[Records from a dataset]
+===+

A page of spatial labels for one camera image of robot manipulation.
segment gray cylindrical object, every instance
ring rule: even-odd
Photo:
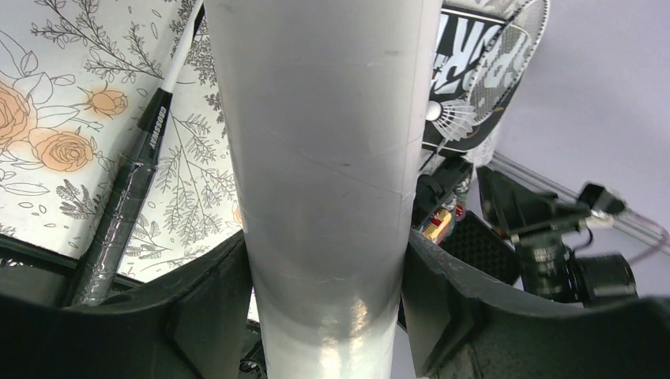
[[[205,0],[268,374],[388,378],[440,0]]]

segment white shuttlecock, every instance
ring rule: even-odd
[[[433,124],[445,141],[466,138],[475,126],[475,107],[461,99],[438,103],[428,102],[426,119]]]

+===+

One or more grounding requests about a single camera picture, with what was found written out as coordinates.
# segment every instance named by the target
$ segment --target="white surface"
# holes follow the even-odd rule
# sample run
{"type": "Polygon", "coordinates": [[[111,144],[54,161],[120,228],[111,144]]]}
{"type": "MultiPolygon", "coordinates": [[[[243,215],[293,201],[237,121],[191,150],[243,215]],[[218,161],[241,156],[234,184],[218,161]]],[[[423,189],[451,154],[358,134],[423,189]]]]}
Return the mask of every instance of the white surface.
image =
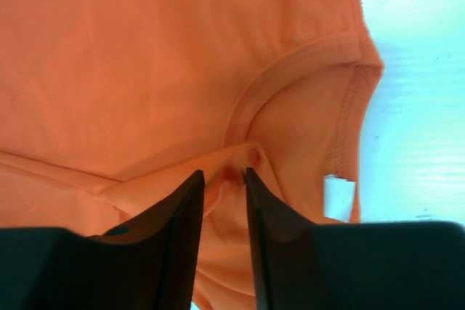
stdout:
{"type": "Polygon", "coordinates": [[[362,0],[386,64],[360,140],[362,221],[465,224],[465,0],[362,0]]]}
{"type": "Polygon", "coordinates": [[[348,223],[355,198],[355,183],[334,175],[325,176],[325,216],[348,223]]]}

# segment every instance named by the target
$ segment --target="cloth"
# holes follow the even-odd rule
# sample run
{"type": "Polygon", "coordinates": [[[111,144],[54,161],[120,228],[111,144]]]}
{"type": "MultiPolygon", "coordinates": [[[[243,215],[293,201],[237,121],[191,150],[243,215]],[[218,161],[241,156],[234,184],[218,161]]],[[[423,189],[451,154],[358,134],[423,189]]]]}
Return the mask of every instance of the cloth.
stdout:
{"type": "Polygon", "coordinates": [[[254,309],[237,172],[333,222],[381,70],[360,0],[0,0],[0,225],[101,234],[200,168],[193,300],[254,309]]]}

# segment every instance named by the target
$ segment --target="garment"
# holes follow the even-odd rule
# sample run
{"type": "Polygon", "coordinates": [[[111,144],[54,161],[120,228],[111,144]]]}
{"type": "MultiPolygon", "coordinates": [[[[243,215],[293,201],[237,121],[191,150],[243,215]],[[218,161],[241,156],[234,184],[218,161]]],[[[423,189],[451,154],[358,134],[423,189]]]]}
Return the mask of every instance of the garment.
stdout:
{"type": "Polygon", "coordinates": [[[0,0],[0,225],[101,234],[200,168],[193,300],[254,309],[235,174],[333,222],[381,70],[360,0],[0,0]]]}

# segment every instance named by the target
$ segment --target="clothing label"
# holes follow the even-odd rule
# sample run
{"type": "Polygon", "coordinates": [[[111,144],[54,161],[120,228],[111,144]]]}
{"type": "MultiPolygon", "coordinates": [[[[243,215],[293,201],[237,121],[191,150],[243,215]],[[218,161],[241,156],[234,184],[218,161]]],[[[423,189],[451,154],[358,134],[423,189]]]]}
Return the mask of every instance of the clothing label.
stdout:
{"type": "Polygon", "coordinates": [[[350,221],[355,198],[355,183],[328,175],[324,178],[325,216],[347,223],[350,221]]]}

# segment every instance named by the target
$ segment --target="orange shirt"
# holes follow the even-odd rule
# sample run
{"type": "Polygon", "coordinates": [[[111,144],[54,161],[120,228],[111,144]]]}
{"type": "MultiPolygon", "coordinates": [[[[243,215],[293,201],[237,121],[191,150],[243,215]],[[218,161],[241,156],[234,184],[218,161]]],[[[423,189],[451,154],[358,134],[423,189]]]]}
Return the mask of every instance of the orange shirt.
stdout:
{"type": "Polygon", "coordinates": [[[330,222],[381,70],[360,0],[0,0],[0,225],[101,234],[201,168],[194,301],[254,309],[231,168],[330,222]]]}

+===+

◆ Task prompt: The answer should consist of every line above in which "Return" appears.

◆ Solved exercise:
Return the mask of every instance of the white surface.
Return the mask of every instance of the cloth.
Return the mask of every instance of the garment.
Return the mask of every instance of the clothing label.
Return the mask of every instance of the orange shirt.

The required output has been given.